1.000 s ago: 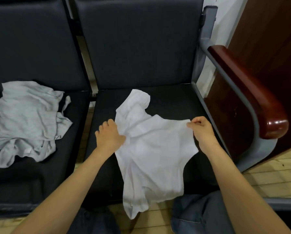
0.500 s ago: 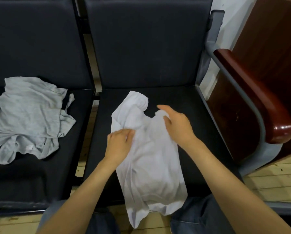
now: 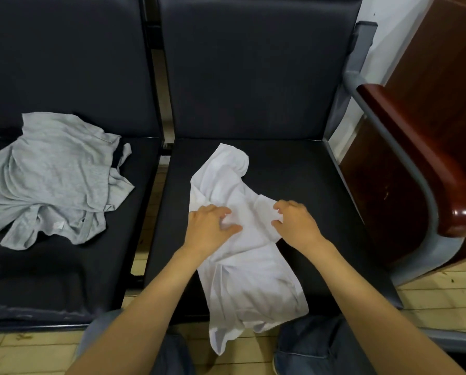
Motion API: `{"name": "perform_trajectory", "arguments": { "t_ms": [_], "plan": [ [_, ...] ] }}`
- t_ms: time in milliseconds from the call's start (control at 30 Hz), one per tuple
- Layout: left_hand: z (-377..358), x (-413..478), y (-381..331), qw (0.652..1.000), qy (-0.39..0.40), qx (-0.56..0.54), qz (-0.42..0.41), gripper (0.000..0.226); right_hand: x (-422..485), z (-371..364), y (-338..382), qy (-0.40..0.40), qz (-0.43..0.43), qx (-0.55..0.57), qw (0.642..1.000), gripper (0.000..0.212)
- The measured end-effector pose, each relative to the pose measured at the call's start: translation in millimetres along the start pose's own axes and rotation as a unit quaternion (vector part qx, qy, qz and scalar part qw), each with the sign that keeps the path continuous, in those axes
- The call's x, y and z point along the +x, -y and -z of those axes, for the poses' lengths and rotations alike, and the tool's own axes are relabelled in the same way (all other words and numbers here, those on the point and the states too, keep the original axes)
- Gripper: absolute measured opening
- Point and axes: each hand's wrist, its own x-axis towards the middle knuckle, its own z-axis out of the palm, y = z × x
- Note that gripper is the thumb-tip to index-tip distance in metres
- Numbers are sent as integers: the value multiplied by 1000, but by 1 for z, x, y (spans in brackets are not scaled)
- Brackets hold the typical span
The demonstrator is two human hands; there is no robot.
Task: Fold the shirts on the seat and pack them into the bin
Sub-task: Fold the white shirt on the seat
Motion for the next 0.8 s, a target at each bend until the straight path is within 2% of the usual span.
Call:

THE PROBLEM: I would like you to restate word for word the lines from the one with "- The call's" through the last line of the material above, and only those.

RESULT:
- The call's x, y and z point along the +x, -y and -z of those axes, for the poses' lengths and rotations alike, and the tool's own axes are relabelled in the same way (all other words and numbers here, those on the point and the states too, keep the original axes)
- Gripper: absolute measured opening
- Point and axes: each hand's wrist, its own x-axis towards the middle knuckle, its own z-axis out of the palm, y = z × x
- Note that gripper is the thumb-tip to index-tip distance in metres
- Numbers are sent as integers: the value multiplied by 1000, but by 1 for z, x, y (spans in brackets are not scaled)
- Brackets hold the typical span
The demonstrator is two human hands; there is no robot.
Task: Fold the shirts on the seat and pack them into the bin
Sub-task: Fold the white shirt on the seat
Motion for the next 0.8 s, a target at each bend until the straight path is within 2% of the usual span.
Call:

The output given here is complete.